Problem requirements: For the listing underneath, give the count of lines containing the string "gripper" and nothing further.

Input data:

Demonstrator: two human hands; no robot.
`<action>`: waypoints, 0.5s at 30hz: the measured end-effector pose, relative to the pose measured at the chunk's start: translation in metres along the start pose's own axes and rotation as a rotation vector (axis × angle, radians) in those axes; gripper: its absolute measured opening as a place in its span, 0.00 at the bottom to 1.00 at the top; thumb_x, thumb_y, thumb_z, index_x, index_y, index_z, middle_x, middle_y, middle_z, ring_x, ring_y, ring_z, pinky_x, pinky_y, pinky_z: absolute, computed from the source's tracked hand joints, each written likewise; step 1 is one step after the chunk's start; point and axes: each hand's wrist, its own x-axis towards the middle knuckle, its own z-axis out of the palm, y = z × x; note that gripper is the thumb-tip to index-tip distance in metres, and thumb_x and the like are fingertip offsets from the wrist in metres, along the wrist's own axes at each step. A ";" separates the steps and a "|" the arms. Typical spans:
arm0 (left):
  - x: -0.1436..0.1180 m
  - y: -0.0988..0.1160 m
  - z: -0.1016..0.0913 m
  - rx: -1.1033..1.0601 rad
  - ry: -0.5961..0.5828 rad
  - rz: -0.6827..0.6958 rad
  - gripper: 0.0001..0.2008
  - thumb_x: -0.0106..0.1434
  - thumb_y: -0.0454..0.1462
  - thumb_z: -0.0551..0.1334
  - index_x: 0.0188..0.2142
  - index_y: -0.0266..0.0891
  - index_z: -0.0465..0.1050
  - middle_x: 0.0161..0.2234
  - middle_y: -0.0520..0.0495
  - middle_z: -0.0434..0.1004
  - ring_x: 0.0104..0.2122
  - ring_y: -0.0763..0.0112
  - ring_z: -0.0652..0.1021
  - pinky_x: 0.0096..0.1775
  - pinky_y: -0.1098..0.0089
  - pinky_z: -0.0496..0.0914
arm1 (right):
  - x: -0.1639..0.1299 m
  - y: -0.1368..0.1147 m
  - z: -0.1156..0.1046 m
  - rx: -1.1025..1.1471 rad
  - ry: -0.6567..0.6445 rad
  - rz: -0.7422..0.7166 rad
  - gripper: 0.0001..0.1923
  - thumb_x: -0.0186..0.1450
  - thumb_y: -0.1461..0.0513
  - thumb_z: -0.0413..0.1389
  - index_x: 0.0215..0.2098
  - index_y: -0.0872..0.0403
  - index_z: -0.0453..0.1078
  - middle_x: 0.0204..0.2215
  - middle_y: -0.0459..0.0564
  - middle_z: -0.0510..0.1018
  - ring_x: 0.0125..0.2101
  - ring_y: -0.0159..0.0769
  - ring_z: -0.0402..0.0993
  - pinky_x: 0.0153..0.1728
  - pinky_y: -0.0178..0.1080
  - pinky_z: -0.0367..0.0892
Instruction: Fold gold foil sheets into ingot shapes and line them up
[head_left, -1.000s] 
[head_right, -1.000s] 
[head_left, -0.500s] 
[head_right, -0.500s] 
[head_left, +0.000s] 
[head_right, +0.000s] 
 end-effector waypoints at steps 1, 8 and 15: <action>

Output below: 3